Output the records exactly, every one of them.

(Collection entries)
___
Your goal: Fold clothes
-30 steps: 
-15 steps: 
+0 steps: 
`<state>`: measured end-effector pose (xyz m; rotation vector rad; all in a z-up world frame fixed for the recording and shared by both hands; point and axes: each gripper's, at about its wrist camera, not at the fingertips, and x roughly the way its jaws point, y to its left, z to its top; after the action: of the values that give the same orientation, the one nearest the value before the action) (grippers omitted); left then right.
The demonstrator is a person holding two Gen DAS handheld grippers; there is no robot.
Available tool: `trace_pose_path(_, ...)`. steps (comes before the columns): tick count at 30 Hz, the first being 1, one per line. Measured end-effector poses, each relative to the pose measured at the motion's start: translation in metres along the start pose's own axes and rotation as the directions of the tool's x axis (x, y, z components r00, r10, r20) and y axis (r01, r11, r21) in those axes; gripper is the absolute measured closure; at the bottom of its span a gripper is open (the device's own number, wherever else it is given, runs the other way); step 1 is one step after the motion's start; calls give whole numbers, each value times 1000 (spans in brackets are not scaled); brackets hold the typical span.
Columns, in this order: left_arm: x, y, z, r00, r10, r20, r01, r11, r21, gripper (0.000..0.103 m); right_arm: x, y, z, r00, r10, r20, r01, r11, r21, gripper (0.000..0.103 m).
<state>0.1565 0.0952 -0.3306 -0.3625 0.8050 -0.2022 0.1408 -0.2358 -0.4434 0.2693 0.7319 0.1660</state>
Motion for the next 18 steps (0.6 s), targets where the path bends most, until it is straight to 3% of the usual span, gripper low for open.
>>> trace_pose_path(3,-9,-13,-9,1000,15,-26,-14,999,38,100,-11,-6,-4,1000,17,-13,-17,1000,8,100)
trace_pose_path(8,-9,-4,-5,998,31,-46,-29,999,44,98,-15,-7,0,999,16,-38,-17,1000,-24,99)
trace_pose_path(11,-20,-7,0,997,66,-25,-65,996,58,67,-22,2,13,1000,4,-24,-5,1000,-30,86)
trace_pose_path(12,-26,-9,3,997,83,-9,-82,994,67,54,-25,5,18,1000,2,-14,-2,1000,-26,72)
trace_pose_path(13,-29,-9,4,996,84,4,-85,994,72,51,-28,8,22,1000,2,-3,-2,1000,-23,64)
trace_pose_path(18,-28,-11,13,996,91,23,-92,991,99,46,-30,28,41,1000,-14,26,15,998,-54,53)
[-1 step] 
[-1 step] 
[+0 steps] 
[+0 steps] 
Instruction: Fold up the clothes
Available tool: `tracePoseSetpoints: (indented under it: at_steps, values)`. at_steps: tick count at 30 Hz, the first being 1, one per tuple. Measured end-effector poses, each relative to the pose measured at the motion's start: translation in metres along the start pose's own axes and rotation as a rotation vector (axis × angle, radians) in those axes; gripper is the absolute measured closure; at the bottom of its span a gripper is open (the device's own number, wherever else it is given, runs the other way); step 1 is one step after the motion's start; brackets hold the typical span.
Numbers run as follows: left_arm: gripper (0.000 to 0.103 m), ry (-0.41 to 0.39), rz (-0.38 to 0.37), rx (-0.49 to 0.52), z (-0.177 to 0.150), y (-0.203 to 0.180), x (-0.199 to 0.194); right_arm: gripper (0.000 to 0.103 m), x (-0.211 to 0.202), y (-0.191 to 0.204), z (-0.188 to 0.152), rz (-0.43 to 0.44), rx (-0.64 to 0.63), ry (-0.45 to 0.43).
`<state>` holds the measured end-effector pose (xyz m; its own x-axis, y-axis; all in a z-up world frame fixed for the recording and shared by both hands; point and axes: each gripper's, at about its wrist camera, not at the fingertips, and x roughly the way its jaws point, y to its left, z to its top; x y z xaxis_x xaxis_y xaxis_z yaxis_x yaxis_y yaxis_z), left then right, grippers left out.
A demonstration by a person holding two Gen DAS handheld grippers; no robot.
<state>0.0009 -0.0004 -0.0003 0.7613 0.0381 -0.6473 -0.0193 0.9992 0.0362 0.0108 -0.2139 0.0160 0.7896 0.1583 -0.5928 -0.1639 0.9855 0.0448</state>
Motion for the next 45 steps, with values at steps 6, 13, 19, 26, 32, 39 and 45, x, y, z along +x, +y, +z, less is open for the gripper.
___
# Reply to the exercise
Your goal: Fold clothes
-30 steps: 
-15 steps: 
+0 steps: 
`<state>`: measured end-effector pose (xyz m; rotation vector rad; all in a z-up world frame fixed for the recording and shared by both hands; point and axes: each gripper's, at about its wrist camera, not at the fingertips, and x roughly the way its jaws point, y to its left, z to its top; after the action: of the values that give the same orientation, the one nearest the value before the action) (grippers omitted); left then right.
The demonstrator is a person holding two Gen DAS handheld grippers; there is no robot.
Available tool: `trace_pose_path(_, ...)`. steps (comes before the columns): tick count at 30 Hz, the first being 1, one per line. Measured end-effector poses, each relative to the pose measured at the motion's start: translation in metres along the start pose's own axes and rotation as the directions of the tool's x axis (x, y, z components r00, r10, r20) and y axis (r01, r11, r21) in those axes; gripper is the absolute measured closure; at the bottom of its span a gripper is open (the device's own number, wherever else it is given, runs the other way); step 1 is one step after the motion's start; calls give whole numbers, each value times 1000 (spans in brackets are not scaled); brackets hold the typical span.
Columns, in this order: left_arm: x, y, z, r00, r10, r20, r01, r11, r21, gripper (0.000..0.103 m); right_arm: x, y, z, r00, r10, r20, r01, r11, r21, gripper (0.000..0.103 m).
<state>0.1565 0.0952 -0.3306 -0.3625 0.8050 -0.2022 0.1408 -0.2358 -0.4434 0.2693 0.7319 0.1660</state>
Motion for the next 18 steps (0.6 s), targets where the path bends most, until it is straight to 3% of the usual span, gripper low for open.
>>> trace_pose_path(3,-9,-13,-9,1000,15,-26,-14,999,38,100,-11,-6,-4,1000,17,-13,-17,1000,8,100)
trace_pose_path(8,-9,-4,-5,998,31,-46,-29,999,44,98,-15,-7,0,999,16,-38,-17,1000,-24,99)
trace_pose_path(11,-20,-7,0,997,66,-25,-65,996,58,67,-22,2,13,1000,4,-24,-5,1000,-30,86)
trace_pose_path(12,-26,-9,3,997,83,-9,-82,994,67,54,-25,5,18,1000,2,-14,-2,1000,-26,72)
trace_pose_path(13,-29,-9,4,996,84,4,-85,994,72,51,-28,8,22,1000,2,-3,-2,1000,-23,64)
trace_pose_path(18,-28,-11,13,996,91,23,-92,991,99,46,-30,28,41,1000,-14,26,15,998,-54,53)
[-1 step] 
[-1 step] 
[+0 steps] 
[+0 steps] 
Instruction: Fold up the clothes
Available tool: `tracePoseSetpoints: (indented under it: at_steps, values)`. at_steps: tick count at 30 Hz, the first being 1, one per tuple. Measured end-effector poses, each relative to the pose measured at the motion's start: translation in metres along the start pose's own axes and rotation as a rotation vector (axis × angle, radians) in those axes; gripper is the absolute measured closure; at the bottom of its span a gripper is open (the device's own number, wherever else it is given, runs the other way); step 1 is one step after the motion's start; brackets hold the typical span.
Numbers run as follows: left_arm: gripper (0.000 to 0.103 m), ry (-0.41 to 0.39), rz (-0.38 to 0.37), rx (-0.49 to 0.52), z (-0.177 to 0.150), y (-0.203 to 0.180), x (-0.199 to 0.194); right_arm: gripper (0.000 to 0.103 m), x (-0.211 to 0.202), y (-0.191 to 0.204), z (-0.188 to 0.152), rz (-0.43 to 0.44), rx (-0.64 to 0.63), ry (-0.45 to 0.43).
`<state>` holds the measured end-effector pose (xyz m; its own x-axis, y-axis; all in a z-up world frame fixed for the recording and shared by both hands; point and axes: each gripper's, at about its wrist camera, not at the fingertips, and x roughly the way its jaws point, y to its left, z to its top; x y z xaxis_x xaxis_y xaxis_z yaxis_x yaxis_y yaxis_z), left then right, grippers left out.
A demonstration by a person holding two Gen DAS handheld grippers; no robot.
<state>0.0009 -0.0004 -0.0003 0.7613 0.0381 -0.6473 -0.0193 0.9992 0.0362 0.0108 -0.2139 0.0160 0.7896 0.1583 -0.5928 -0.1639 0.9855 0.0448</state>
Motion for the next 45 steps, with values at steps 6, 13, 19, 26, 32, 39 and 45, x, y, z along +x, +y, +z, less is open for the gripper.

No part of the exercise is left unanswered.